最も重要な「揺れる州」 米国知事選、両党幹部に聞く

最も重要な「揺れる州」 米国知事選、両党幹部に聞く
アメリカン・デモクラシー 中間選挙まで50日・インタビュー
https://www.nikkei.com/article/DGXZQOGN140170U2A910C2000000/

『米国のコカ・コーラやデルタ航空が拠点を置く南部ジョージア州。11月の中間選挙で「最も重要なスイングステート(揺れる州)」(米NBCテレビ)とも呼ばれる激戦州だ。知事選や上院選に注目が集まるが、民主と共和のどちらの党が制すのか。現地の両党幹部らに展望を聞いた。

州最南端の町バルドスタで6日、民主党の知事選候補ステイシー・エイブラムス氏が集会を開いた。仕切った民主党ラウンズ郡支部のキャスリン・グラント副会長は「有権者の間で(前回2018年の選挙と比べて)エイブラムス氏を選ばないといけないという『切迫感』がある」と話す。

新型コロナウイルスで多くの州民が亡くなり、共和党で現職のブライアン・ケンプ知事への批判票が集まるとみる。

共和党の予備選では「トランプ派」と「反トランプ派」が競った。グラント氏は「共和党は2つのグループに分断しており、本選を懸念しているようだ」と分析する。ただケンプ氏に逆風になるかどうかは「現時点では読みにくい」と控えめだ。

エイブラムス氏はほかの民主党候補と同様、中絶問題を争点に掲げて選挙戦を戦っている。州都アトランタなどに支部を持つ左派団体「全米アジア太平洋系米国人女性フォーラム」のトップを務めるスン・ヨン氏は「中絶問題は中間選挙で投票に行くかどうかを決める要素になっている」と語る。

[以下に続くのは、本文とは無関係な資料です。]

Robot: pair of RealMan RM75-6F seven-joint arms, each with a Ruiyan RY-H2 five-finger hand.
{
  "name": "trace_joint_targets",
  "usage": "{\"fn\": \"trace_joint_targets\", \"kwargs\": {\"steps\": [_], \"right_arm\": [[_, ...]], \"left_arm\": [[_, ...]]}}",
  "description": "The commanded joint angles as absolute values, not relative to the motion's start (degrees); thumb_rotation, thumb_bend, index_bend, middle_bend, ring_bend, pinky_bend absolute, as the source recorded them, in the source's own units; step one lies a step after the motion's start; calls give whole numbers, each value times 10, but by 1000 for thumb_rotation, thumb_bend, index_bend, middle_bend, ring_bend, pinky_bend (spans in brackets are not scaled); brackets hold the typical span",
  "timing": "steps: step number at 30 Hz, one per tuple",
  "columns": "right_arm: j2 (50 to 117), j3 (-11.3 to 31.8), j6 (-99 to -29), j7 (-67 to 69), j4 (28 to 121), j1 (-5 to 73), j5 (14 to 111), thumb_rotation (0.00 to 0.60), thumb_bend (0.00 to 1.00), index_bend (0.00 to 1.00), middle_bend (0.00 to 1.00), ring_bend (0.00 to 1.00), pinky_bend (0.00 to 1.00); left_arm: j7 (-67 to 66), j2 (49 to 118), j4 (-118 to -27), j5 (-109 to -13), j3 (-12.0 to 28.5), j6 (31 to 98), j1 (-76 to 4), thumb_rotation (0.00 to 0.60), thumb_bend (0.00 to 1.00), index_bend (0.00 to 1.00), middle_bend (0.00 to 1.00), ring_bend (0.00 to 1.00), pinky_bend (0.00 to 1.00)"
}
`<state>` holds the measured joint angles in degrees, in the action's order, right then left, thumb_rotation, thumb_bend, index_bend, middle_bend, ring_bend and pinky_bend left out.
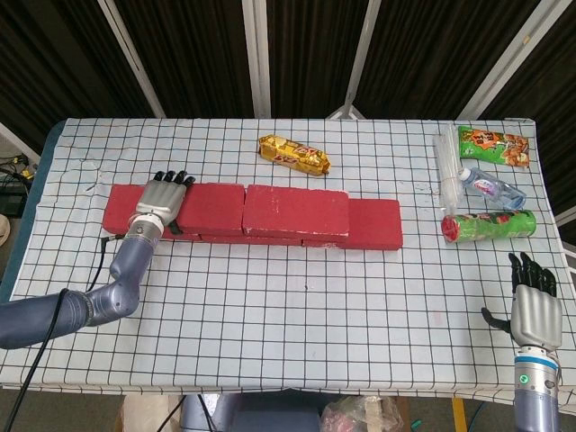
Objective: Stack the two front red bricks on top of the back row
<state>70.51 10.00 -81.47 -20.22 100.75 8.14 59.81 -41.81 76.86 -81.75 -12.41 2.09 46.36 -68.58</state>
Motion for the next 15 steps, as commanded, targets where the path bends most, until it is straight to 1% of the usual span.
{"fn": "trace_joint_targets", "kwargs": {"steps": [1,4,6,11,15], "right_arm": [[705,100,-815,-202,1007,81,598,600,216,0,0,0,0],[704,100,-815,-200,1007,81,598,600,216,0,0,0,0],[703,100,-815,-199,1007,80,598,600,216,0,0,0,0],[702,100,-815,-198,1008,79,598,600,216,0,0,0,0],[701,97,-813,-197,1011,79,601,600,216,0,0,0,0]], "left_arm": [[-423,757,-831,-119,19,469,-687,600,0,69,0,0,0],[-413,727,-866,-129,25,474,-681,600,0,29,0,0,0],[-384,696,-902,-161,33,478,-664,600,0,13,0,0,0],[-297,622,-978,-290,37,515,-591,600,0,10,5,0,0],[-231,580,-997,-389,19,531,-524,600,0,28,20,0,0]]}}
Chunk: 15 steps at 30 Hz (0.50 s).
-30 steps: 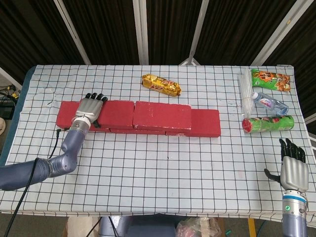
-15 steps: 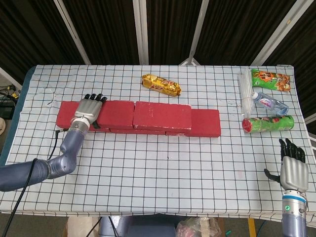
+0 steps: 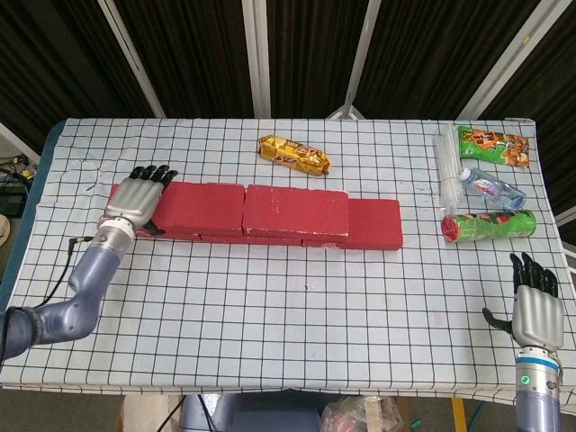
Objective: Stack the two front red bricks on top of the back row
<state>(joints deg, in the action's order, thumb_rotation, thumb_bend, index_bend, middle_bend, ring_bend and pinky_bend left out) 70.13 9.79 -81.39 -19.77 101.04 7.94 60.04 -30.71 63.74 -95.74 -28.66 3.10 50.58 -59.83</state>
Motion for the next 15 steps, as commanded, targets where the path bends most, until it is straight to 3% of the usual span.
{"fn": "trace_joint_targets", "kwargs": {"steps": [1,9,15], "right_arm": [[701,97,-813,-197,1012,79,602,600,216,0,0,0,0],[701,94,-814,-197,1015,79,607,600,216,0,0,0,0],[698,91,-813,-189,1017,79,621,600,216,0,0,0,0]], "left_arm": [[-220,575,-994,-406,12,533,-511,600,0,37,20,0,0],[-137,563,-968,-536,-12,561,-430,600,0,94,52,0,0],[-48,568,-961,-670,-37,653,-341,600,0,98,47,0,0]]}}
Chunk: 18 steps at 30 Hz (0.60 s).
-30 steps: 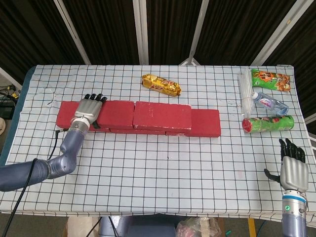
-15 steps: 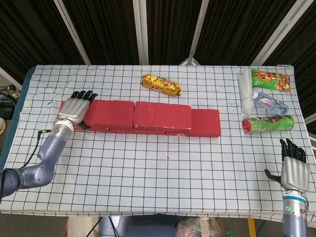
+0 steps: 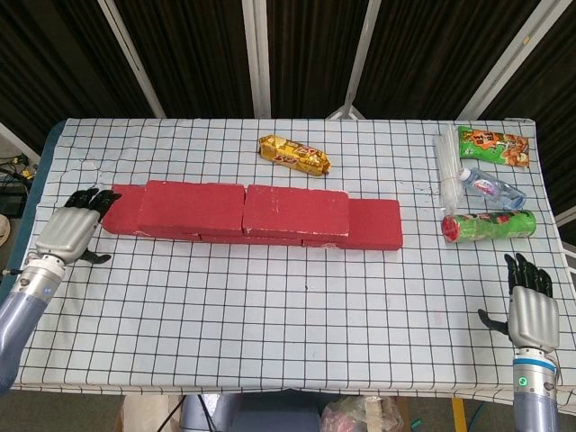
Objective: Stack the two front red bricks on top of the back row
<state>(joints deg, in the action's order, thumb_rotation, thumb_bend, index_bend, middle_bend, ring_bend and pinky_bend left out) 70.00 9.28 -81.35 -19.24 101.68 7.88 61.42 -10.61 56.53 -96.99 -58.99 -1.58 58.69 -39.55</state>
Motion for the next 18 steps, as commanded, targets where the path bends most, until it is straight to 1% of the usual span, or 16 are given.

同団体は女性有権者に投票を呼びかける活動を展開する。ヨン氏は「これまでは中絶の権利がなくなる可能性に触れても、切迫感を覚える有権者は少なかった。今回は消極的だった有権者も投票しないといけないと認識を改めている」と世論の変化を感じ取っている。
一方、共和党は経済を争点に据える。アトランタ近郊のグイネット郡支部会長を務めるサミー・ベイカー氏は「インフレはとんでもない事態になっており、あらゆる人種、民族に打撃を与えている」と民主党政権を批判する。

アトランタの学生共和党団体「エモリ・カレッジ・リパブリカン」のロバート・シュマッド氏は民主党が争点化する中絶問題について「(経済の方が重要であり)中絶が選挙戦を大きく左右するだろうか」と首をかしげる。

共和党内の対立を巡っては、グイネット郡のベイカー氏は「とても小さな亀裂はあるが、党内は分断されていない。(トランプ支持者も)今はすべてケンプ氏支持でまとまっている」と強調する。さらに「今回の選挙はトランプ氏が候補者ではない」と指摘し、同氏の言動が州の選挙には大きな影響を及ぼさないとみる。

ジョージア州では民主党支持者が多い黒人の有権者が増えている。学生団体のシュマッド氏は「一般的には共和党候補にとって不利な環境になっている」と認める。それでもケンプ氏は世論調査の支持率平均でエイブラムス氏を6ポイント前後リードしており「過去の経歴からみても非常に強力な候補者だ」と評価する。

ただジョージア州の今後についてシュマッド氏は「24年は大統領選で(共和党が)まだ勝てるとは思うが、その後になると少し難しくなるだろう」と漏らす。中長期的には人口動態の変化が共和党に不利に働くと見通している。